# Laws you didn’t know you could break on holiday:



## Scotjimland (May 23, 2005)

Quote:
_In Germany it is illegal to run out of petrol on the autobahn, and an on-the-spot fine will be levied.
In Belgium, it is illegal to use cruise control in heavy motorway traffic.
Don't take your speed camera detector to France. Simply having one in the car, regardless of whether it works on GPS or radar signals, is an offence.
In Greece, you may not carry a petrol can in the car.
German motorists follow the "zipper law" - If traffic starts queuing where two lanes merge into one, the Reissverschluss law applies. It means vehicles from each lane must give way one at a time._
Un Quote

read more about the dangers of motoring in Europe

http://cars.uk.msn.com/news/car_news_article.aspx?cp-documentid=721887


----------



## Grizzly (May 9, 2005)

What about the American one about it being illegal to have opened bottles of alcohol in the body of your car ? Not easy to obey when you are touring in an estate car - or an RV- ?

G


----------



## 96962 (Dec 16, 2005)

ScotJimland said:


> Don't take your speed camera detector to France. Simply having one in the car, regardless of whether it works on GPS or radar signals, is an offence.


this link is a bit old but contradicts what you found, trouble is I can't yet find anything definitive on the subject...

http://www.solware.co.uk/speed-trap-devices/morpheous-road-pilot.shtml

*Edit:* A number of GPS navigation units include EU camera alerts, so I guess if you've got them on your Tomtom it's OK.

http://www.blackspot.com/products/eudata/index.html


----------



## Boff (May 10, 2005)

ScotJimland said:


> Quote:
> _In Germany it is illegal to run out of petrol on the autobahn, and an on-the-spot fine will be levied._


Correct!



ScotJimland said:


> _Don't take your speed camera detector to France. Simply having one in the car, regardless of whether it works on GPS or radar signals, is an offence._


Speed cam detectors working on radar signals are illegal in most European countries. At least in Germany and Netherlands the police has the right to destroy them on the spot if they catch you with it. Plus the fine. In Germany there is a discussion, however, about the GPS-based systems. Taking the law literally they would be banned as well, but so far no case has been reported.



ScotJimland said:


> _German motorists follow the "zipper law" - If traffic starts queuing where two lanes merge into one, the Reissverschluss law applies. It means vehicles from each lane must give way one at a time._


I wish this were true...  
Fact is that although the zipper law is mandatory in Germany many motorists don't follow it.
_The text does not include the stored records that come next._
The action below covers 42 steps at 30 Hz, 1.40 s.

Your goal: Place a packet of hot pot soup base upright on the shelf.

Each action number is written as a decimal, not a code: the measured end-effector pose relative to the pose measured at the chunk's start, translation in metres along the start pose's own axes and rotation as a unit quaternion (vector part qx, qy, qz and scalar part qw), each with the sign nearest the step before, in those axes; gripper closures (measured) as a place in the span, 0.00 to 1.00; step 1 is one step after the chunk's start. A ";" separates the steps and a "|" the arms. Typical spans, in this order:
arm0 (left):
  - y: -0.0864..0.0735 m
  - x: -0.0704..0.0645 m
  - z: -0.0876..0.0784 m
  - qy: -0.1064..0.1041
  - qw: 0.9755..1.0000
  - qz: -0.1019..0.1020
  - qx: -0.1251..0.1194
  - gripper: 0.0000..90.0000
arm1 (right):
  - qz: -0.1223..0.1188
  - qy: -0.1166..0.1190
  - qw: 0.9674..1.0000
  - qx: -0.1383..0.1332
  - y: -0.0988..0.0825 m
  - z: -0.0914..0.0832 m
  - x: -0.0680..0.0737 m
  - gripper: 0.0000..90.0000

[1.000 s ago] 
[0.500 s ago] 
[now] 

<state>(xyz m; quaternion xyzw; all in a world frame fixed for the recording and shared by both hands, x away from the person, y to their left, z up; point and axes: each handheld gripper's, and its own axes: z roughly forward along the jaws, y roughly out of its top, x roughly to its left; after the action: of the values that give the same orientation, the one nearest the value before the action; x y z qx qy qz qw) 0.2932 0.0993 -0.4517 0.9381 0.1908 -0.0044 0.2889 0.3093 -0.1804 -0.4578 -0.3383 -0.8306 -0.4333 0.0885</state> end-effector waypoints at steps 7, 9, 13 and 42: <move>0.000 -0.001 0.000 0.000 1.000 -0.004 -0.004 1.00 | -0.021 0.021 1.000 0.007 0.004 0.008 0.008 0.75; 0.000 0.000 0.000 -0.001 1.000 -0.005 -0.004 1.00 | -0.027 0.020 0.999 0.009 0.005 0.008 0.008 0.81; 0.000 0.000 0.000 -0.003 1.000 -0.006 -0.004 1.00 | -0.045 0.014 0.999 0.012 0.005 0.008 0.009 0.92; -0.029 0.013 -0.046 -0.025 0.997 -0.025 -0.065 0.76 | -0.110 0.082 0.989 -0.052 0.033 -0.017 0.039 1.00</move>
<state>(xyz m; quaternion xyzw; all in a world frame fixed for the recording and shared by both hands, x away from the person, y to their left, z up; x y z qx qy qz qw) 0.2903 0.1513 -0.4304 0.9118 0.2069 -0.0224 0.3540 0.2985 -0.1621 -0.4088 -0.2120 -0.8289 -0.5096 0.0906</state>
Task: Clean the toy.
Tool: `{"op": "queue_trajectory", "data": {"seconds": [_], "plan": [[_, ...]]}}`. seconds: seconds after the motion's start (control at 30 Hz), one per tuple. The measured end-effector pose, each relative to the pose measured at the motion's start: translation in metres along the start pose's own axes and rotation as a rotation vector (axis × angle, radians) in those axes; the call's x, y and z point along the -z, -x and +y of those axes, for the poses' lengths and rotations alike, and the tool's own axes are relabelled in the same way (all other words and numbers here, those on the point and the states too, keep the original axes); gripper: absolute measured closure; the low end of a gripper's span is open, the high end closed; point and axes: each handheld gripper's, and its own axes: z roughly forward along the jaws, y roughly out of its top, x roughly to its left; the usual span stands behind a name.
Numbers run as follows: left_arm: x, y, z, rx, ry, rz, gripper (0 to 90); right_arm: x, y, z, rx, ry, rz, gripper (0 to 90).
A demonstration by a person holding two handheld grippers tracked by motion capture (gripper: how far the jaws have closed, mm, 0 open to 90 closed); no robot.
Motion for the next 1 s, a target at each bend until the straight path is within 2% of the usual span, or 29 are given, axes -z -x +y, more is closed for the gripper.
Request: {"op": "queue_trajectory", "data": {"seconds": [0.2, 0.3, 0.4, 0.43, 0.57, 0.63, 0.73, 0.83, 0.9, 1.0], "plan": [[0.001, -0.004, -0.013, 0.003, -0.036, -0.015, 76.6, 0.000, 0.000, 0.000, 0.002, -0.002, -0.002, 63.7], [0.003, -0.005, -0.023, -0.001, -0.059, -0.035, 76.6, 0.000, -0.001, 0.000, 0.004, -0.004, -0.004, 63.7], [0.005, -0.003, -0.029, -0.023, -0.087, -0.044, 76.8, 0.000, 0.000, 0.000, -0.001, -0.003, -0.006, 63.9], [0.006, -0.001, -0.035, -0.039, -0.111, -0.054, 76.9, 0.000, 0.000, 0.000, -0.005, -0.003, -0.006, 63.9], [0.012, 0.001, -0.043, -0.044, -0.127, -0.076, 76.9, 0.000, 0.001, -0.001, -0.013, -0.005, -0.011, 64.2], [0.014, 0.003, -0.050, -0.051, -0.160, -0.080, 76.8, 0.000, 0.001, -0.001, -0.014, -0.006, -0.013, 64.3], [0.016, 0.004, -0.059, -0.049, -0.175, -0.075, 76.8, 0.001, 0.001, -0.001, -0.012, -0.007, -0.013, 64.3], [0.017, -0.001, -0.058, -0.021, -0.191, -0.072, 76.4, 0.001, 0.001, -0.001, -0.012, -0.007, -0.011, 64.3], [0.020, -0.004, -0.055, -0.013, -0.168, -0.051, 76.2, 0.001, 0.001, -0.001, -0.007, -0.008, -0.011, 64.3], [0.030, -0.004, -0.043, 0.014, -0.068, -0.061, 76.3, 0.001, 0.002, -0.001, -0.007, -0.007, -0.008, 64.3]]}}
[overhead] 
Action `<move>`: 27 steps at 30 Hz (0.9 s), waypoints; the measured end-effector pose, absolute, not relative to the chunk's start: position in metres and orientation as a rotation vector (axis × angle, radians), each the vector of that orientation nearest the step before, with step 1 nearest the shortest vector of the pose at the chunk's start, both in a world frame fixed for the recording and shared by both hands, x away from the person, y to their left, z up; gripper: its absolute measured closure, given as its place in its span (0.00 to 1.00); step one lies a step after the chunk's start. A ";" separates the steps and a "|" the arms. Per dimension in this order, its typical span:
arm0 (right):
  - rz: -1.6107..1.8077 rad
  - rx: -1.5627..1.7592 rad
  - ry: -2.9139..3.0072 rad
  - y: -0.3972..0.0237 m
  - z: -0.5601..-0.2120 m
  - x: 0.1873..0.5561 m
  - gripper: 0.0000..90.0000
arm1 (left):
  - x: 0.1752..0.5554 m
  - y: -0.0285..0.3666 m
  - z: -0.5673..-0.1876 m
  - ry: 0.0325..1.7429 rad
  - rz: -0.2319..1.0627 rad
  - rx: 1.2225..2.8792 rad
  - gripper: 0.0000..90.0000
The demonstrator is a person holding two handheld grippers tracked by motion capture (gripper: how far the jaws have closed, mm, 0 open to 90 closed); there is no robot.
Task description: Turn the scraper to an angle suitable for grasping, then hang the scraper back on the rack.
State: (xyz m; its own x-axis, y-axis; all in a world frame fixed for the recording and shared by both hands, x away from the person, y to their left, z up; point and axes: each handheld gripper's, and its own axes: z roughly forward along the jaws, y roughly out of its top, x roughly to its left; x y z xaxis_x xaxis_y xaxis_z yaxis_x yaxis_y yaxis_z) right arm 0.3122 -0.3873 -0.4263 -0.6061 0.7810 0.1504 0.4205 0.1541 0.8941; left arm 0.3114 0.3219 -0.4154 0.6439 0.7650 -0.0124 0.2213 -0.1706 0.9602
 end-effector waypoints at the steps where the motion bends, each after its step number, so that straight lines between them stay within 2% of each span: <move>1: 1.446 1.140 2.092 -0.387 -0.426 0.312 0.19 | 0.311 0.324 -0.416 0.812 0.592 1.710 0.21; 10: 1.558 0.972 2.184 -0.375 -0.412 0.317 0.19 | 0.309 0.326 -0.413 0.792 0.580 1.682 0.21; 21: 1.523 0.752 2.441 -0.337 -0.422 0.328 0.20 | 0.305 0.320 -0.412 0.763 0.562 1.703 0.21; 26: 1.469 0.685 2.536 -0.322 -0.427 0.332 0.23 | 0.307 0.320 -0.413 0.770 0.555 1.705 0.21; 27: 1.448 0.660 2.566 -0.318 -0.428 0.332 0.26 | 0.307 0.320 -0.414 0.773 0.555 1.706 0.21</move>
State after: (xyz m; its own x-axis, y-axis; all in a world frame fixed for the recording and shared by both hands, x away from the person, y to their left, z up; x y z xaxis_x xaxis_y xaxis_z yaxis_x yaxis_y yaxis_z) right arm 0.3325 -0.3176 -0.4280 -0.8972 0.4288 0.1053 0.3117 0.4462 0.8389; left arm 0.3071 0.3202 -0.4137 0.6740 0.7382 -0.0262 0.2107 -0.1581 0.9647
Some of them even come to a complete halt hundreds of metres before the lanes merge, waiting for an opportunity to change lanes, thus multiplying the lenght of the traffic jam. :evil:

Best Regards,
Gerhard


----------



## dawnraider (Apr 2, 2006)

Are there any countries that will allow me to eject my mother in law, and leave her behind ? Then I can enjoy myself !


----------



## bognormike (May 10, 2005)

Isn't there a law in Bavaria to make the wearing of lederhosen compusory on Saturday evenings in Bier kellers?


----------



## geraldandannie (Jun 4, 2006)

bognormike said:


> Isn't there a law in Bavaria to make the wearing of lederhosen compusory on Saturday evenings in Bier kellers?


 :lol: :lol: It certainly seems that way. The frightening thing is, they sometimes explore outside the Bier Kellers, and on other days too :?

Gerald


----------



## cabby (May 14, 2005)

I have enough trouble trying not to break the laws in this country.silly things like not washing your vehicle on the roadside.must put your tax disc on the proper position on the windscreen.parking facing the wrong way on a major road/bus route.could go on but do not wish to worry you more than neccessary.but am sure the list will be added to. :lol:


----------



## 97993 (Mar 5, 2006)

Cabby here in Robinhood country I have to do all that and practise my long bow on a sunday, and if as your name suggest you are a cabby you should carry a bail of hay on yer roof too!!! :lol:


----------